[Recorded data]
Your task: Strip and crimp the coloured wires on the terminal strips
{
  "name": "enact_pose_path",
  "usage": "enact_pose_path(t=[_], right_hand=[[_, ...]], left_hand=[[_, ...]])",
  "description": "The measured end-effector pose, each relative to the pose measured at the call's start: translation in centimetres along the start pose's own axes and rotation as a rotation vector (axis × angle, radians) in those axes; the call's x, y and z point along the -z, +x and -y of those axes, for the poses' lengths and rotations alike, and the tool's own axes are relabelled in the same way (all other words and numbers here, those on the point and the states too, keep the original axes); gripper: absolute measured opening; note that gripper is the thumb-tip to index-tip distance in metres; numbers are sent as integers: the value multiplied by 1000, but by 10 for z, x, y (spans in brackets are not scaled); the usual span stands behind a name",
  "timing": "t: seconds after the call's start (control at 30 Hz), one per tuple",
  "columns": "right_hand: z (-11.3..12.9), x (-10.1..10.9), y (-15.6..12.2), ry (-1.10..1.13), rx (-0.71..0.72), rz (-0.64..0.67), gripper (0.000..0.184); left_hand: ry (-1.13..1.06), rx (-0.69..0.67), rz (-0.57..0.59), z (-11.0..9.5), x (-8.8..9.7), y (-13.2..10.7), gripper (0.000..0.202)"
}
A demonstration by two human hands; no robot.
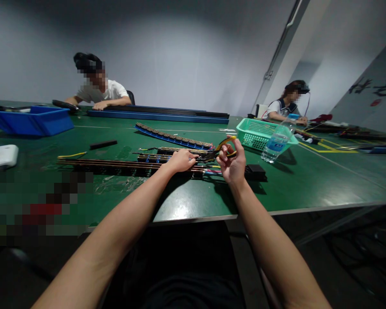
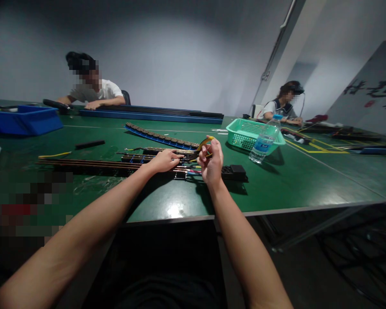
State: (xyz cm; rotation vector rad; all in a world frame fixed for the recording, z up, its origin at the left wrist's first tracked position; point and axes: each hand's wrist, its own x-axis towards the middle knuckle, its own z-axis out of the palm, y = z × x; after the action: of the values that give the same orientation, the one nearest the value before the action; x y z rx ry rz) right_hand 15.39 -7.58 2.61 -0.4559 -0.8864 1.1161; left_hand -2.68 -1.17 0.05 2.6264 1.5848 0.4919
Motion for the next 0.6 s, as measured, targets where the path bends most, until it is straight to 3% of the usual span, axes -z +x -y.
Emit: enact_pose_path(t=[0.23,0.43,0.6], right_hand=[[-5,-1,-1,-67,21,47,44],[-11,2,-3,-183,147,113,37],[-14,3,-1,-201,120,102,42]], left_hand=[[1,-3,6,-1,2,-1,41],[-3,3,7,0,1,0,41],[-9,-4,7,0,1,0,42]])
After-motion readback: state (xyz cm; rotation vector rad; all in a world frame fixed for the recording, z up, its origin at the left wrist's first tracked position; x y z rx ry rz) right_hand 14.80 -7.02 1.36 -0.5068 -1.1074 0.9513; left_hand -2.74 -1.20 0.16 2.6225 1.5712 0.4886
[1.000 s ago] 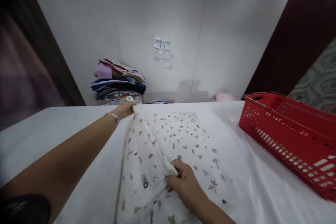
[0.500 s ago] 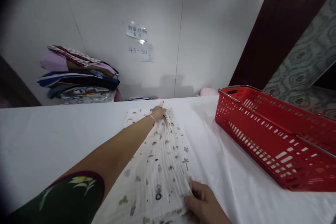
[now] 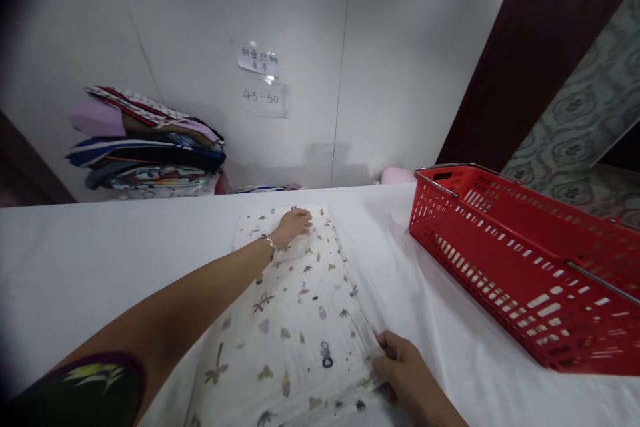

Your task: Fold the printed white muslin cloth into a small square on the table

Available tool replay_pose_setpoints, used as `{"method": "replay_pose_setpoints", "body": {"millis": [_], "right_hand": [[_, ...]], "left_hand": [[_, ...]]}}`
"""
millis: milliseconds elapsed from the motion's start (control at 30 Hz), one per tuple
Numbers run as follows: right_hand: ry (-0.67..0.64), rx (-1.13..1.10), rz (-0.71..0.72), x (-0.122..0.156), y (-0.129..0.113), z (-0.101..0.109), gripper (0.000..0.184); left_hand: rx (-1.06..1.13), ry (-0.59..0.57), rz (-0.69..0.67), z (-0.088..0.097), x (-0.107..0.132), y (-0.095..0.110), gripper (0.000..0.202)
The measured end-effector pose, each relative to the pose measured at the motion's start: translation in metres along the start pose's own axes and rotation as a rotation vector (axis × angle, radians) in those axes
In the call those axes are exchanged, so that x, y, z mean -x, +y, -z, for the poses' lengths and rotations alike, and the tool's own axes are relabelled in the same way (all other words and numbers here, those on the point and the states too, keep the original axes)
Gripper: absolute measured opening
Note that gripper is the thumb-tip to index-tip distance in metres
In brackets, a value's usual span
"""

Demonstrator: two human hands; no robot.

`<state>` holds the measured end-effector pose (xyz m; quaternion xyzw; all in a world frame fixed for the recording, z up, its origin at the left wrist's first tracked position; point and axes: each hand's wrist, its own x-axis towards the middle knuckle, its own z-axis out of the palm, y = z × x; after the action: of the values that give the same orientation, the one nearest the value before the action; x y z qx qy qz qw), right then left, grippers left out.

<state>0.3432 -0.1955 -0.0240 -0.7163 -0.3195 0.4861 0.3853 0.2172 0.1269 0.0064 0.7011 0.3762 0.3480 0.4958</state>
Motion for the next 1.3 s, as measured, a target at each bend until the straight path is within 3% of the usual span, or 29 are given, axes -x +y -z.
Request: {"method": "replay_pose_setpoints", "body": {"millis": [133, 233, 367, 467, 567, 667, 733, 833, 1033, 1300], "right_hand": [[0.046, 0.025, 0.006, 0.003, -0.009, 0.003, 0.016], [0.094, 0.061, 0.003, 0.003, -0.010, 0.010, 0.013], [0.074, 0.277, -0.028, 0.003, -0.010, 0.016, 0.010], [0.074, 0.480, -0.010, 0.004, -0.014, 0.017, 0.009], [0.105, 0.637, 0.016, 0.005, -0.018, 0.016, 0.010], [0.167, 0.710, 0.072, 0.009, -0.022, 0.015, 0.019], [0.214, 0.723, 0.088, 0.014, -0.025, 0.014, 0.021], [0.233, 0.588, 0.095, 0.021, -0.032, 0.015, 0.023], [0.190, 0.300, 0.043, 0.027, -0.050, 0.015, 0.019], [0.165, 0.124, 0.060, 0.031, -0.089, 0.009, 0.017]], "left_hand": [[-0.101, 0.028, 0.064, 0.063, 0.052, 0.005, 0.026], [-0.334, 0.084, 0.023, 0.105, 0.102, -0.001, 0.027], [-0.410, 0.155, 0.220, 0.132, 0.172, -0.014, 0.042], [-0.238, 0.117, 0.391, 0.128, 0.218, -0.016, 0.057], [-0.009, -0.001, 0.544, 0.111, 0.255, -0.008, 0.073], [0.092, -0.127, 0.606, 0.094, 0.280, 0.006, 0.081], [0.071, -0.135, 0.594, 0.085, 0.292, 0.013, 0.087], [-0.081, -0.110, 0.453, 0.075, 0.309, 0.017, 0.091], [-0.732, -0.076, -0.033, 0.058, 0.339, 0.014, 0.080], [-0.974, 0.004, -0.355, 0.028, 0.328, 0.021, 0.064]]}}
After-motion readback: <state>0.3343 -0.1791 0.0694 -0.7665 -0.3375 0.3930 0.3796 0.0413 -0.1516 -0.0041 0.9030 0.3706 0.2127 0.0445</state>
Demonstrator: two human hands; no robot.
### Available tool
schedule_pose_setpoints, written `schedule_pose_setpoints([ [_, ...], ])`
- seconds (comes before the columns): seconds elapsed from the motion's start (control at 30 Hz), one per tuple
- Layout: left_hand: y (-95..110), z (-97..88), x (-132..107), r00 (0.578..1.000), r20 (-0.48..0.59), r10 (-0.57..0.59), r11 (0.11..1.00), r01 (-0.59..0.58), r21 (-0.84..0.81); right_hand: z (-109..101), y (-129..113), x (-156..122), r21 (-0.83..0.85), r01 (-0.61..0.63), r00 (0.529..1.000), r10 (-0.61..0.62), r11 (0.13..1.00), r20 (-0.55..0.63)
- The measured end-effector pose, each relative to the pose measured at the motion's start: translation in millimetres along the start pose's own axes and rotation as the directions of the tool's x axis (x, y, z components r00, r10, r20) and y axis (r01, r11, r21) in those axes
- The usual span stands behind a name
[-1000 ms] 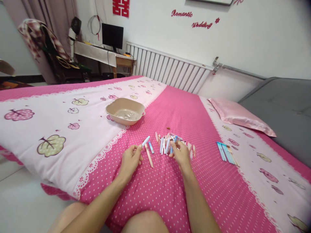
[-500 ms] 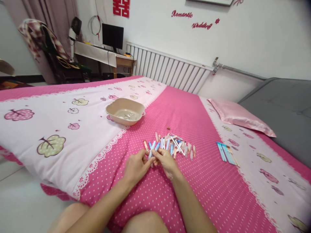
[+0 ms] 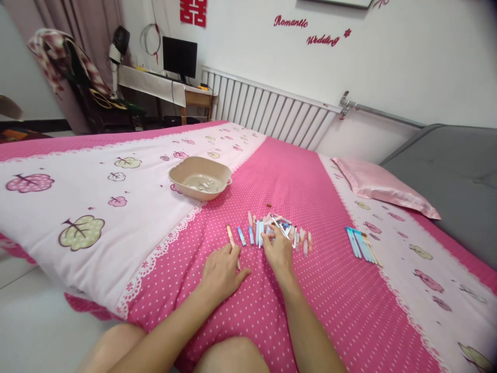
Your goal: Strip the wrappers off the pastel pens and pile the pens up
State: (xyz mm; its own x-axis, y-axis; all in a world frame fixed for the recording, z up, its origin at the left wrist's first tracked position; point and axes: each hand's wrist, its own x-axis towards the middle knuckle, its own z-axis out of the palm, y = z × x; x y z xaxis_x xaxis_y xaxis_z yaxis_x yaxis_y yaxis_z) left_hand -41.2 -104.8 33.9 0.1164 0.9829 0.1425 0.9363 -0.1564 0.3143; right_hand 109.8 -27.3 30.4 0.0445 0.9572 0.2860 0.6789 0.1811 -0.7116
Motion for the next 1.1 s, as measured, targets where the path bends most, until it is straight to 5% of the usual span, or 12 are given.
schedule_pose_setpoints([
  [0.2,-4,1.7,3,0.990,-0.049,-0.132,0.991,0.131,-0.010,2,-3,-1,0.053,-0.005,1.000,0.005,0.999,0.010],
  [0.33,-9,-0.6,8,0.953,-0.111,-0.282,0.938,0.250,-0.242,6,-5,-1,0.160,-0.015,0.999,0.010,0.987,0.032],
  [0.47,-12,-6.4,12,0.910,-0.137,-0.391,0.742,0.223,-0.632,11,-9,-5,0.404,-0.163,0.969,0.070,0.900,0.235],
  [0.6,-10,-10.3,13,0.895,-0.138,-0.425,0.518,0.116,-0.848,12,-21,-12,0.475,-0.407,0.865,0.162,0.781,0.475],
  [0.73,-7,-10.2,13,0.927,-0.078,-0.368,0.390,0.077,-0.918,10,-30,-15,0.622,-0.447,0.858,0.111,0.643,0.502],
  [0.93,-8,-3.7,14,0.937,-0.088,-0.337,0.385,0.052,-0.921,10,-29,-12,0.761,-0.422,0.902,0.144,0.494,0.407],
  [1.1,-9,-8.8,11,0.925,-0.137,-0.353,0.537,0.081,-0.839,7,-30,-12,0.779,-0.435,0.898,0.150,0.451,0.415],
])
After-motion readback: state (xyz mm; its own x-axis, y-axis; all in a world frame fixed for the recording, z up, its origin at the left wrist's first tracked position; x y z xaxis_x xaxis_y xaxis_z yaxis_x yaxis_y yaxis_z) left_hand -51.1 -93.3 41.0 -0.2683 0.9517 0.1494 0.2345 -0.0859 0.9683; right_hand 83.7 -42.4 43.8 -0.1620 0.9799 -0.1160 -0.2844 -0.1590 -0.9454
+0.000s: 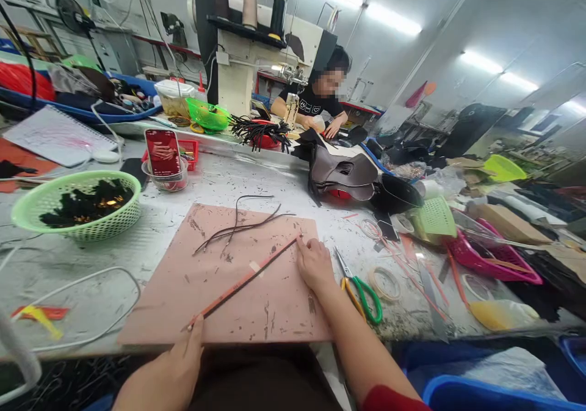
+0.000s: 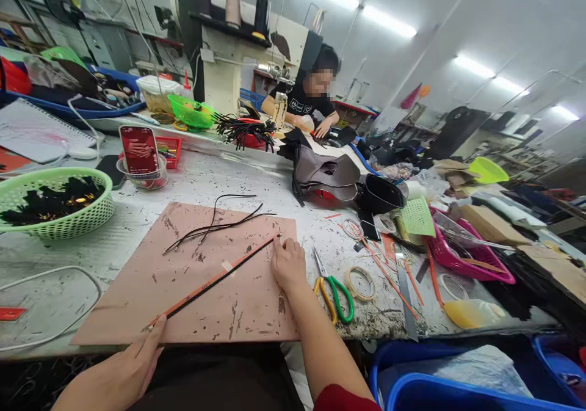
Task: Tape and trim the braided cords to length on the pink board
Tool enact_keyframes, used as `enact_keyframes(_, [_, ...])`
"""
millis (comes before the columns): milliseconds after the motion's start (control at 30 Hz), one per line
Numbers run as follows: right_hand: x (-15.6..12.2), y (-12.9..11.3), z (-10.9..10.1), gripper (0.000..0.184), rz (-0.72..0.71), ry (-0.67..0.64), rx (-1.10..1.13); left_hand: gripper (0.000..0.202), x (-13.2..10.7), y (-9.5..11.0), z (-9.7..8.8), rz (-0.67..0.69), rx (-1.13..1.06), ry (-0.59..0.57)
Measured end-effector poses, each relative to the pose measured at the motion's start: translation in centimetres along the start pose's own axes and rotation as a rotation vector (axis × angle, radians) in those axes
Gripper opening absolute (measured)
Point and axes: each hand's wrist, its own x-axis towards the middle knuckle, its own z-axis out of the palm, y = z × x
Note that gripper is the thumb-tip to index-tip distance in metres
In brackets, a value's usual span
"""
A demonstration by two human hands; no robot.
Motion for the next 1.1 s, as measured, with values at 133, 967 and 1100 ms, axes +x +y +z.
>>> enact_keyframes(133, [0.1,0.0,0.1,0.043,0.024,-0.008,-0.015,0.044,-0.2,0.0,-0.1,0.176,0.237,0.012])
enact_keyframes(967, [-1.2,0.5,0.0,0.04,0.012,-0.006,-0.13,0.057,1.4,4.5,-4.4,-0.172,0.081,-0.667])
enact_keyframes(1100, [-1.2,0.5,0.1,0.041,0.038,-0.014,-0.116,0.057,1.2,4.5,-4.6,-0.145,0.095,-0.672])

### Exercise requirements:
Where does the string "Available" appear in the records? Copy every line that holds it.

### Your solution:
Available tool replay_pose_setpoints, used as `{"method": "replay_pose_setpoints", "body": {"millis": [_], "right_hand": [[_, ...]], "left_hand": [[_, ...]]}}`
### Available tool

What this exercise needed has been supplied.